Re: Change definition of URL to normatively reference IRI specification using a well-defined interface

On 09.04.2010 19:41, Mark Davis ☕ wrote:
>   When you would actually implement it, there are a few different kinds
> of APIs that you would use, such as:
> end = lookingAt(string, startPosition);
> if there is an IRI starting at startPosition, return the end of it -
> otherwise return an error.
> <start, end> = scan(string, startPosition);
> find the first instance of an IRI in a string at or after startPosition,
> returning where it starts and ends.
> The key is that if the Issue#1 specification can return the first error
> point (as I outlined in the message), then one can design and implement
> fast code to implement the above (or other kinds of APIs). The reference
> code for /testing/ lookingAt would implement the algorithm in Issue#1
> (as amended). The reference code for /testing/ scan would just call
> lookingAt in a loop, starting at position 0, returning if something is
> found, and otherwise going to the next character. This would just be
> reference code; the reference code can be much faster.
> Mark
> ...


I'd agree with you if we were talking about an Application Programming 
Interface. But this is just about the specification interface between 
HTML (& friends) and IRI.

That being said, defining a sane Javascript API for handling web 
addresses would be great.
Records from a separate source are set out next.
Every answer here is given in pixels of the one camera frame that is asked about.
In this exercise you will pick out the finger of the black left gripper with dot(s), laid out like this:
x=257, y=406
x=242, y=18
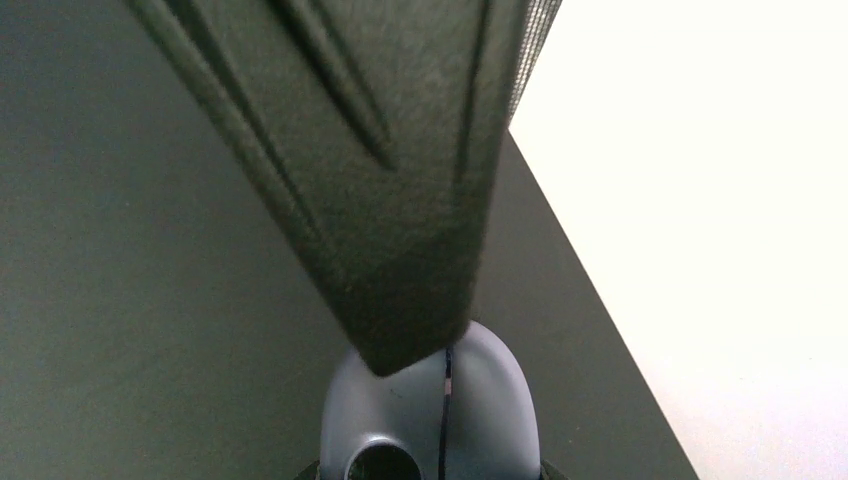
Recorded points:
x=371, y=131

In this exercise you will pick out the lilac earbud charging case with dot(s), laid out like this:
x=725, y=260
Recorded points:
x=462, y=413
Maybe it could be developed and deployed 
similar to the way the JSON thingy was.

Finally: parsing addresses out of content is highly context dependent. 
Do you consider angle brackets as URI delimiters in plain text? Can 
whitespace appear in angle-bracket quoted addresses? In unquoted 
addresses? Is whitespace a delimiter between addresses (such as in a few 
set-of-URI-typed HTML attributes), or part of the address?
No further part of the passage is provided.